* **What you should do**
The answer is the full listing restated exactly, without any pictures.

══════

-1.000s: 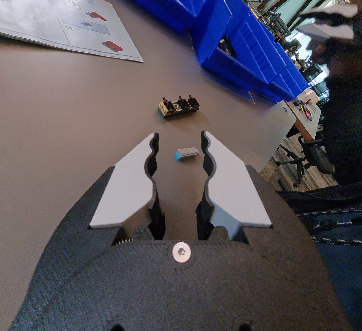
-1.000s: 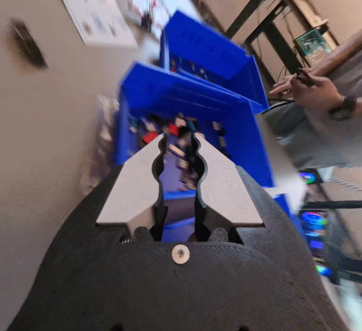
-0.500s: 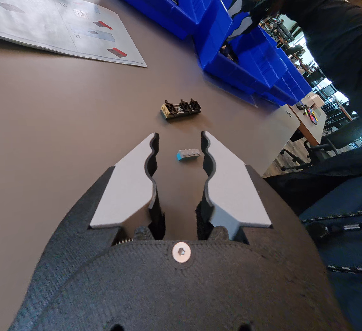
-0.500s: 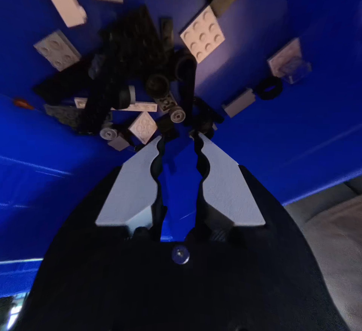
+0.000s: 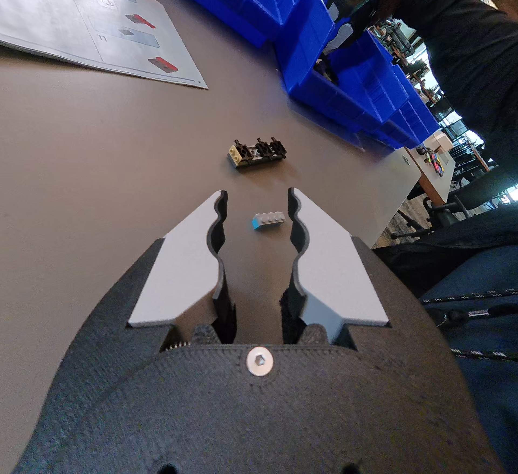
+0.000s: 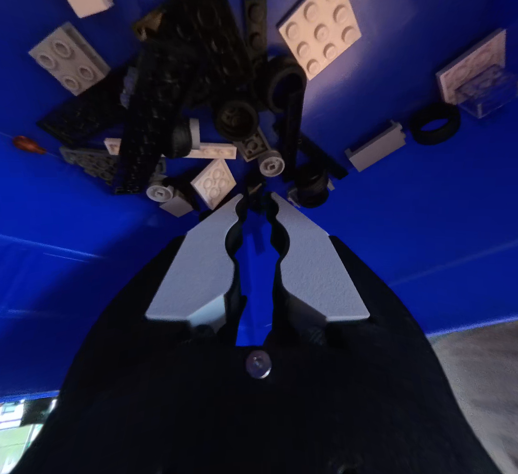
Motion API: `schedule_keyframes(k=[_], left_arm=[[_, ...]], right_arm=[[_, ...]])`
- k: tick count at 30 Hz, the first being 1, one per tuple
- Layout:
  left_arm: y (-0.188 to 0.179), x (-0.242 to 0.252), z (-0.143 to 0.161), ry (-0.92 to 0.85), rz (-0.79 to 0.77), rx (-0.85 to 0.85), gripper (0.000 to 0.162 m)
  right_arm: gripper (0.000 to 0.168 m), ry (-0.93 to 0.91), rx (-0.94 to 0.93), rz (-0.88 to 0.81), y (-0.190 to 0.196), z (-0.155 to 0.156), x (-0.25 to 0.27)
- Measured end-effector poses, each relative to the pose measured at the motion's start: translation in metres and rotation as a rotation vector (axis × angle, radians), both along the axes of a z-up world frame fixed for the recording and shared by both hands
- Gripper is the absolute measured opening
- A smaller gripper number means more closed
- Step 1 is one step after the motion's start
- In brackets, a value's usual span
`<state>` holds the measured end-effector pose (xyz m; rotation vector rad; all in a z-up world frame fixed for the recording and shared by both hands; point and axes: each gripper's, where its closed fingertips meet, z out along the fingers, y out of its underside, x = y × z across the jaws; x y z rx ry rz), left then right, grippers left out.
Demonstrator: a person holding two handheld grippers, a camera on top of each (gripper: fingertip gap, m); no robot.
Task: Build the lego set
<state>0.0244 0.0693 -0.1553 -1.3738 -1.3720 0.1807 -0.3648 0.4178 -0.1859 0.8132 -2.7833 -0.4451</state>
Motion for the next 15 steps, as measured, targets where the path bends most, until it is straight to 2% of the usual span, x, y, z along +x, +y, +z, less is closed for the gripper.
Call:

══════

* **Answer**
-1.000s: 
-1.000s: 
-0.500s: 
-0.500s: 
+0.000s: 
+0.000s: 
Motion API: `schedule_keyframes(k=[_], left_arm=[[_, ...]], right_arm=[[_, ...]])`
- k: tick count at 30 Hz, the first being 1, one per tuple
- Layout:
  left_arm: y (-0.188 to 0.179), x (-0.242 to 0.252), z (-0.143 to 0.161), ry (-0.92 to 0.85), rz (-0.79 to 0.77), rx (-0.85 to 0.85), gripper (0.000 to 0.162 m)
  right_arm: gripper (0.000 to 0.168 m), ry (-0.93 to 0.91), rx (-0.94 to 0.93), rz (-0.88 to 0.81), y (-0.190 to 0.196), z (-0.155 to 0.156), x (-0.25 to 0.27)
- Measured end-effector poses, each relative to the pose measured at the motion's start: translation in metres and rotation as a rotation vector (axis × angle, radians), both along the axes of a z-up world frame fixed for the recording and shared by both hands
- Gripper is the absolute measured opening
- A smaller gripper number means more closed
- Step 1 is one step after the motion's start
- In brackets, a value's usual span
`<state>` holds the measured end-effector pose (xyz m; rotation vector rad; all in a z-up world frame fixed for the recording and shared by both hands; point and axes: each gripper's, where its closed fingertips meet, z out along the fingers, y out of its underside, x = y × z across the jaws; x y z rx ry rz), left then right, grippers left out.
Demonstrator: a person holding two handheld grippers, a camera on top of each (gripper: fingertip gap, m); no robot.
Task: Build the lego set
<state>0.0244 0.0693 -0.1553 -1.3738 -1.3720 0.1807 -0.3648 0.4178 -0.1859 0.8132 -2.7833 -0.4451</state>
Motion for the next 15 steps, as measured, targets where the path bends most, until it is straight to 2% of the usual span, x, y, z along +x, +y, +z, less is closed for the gripper.
Call:

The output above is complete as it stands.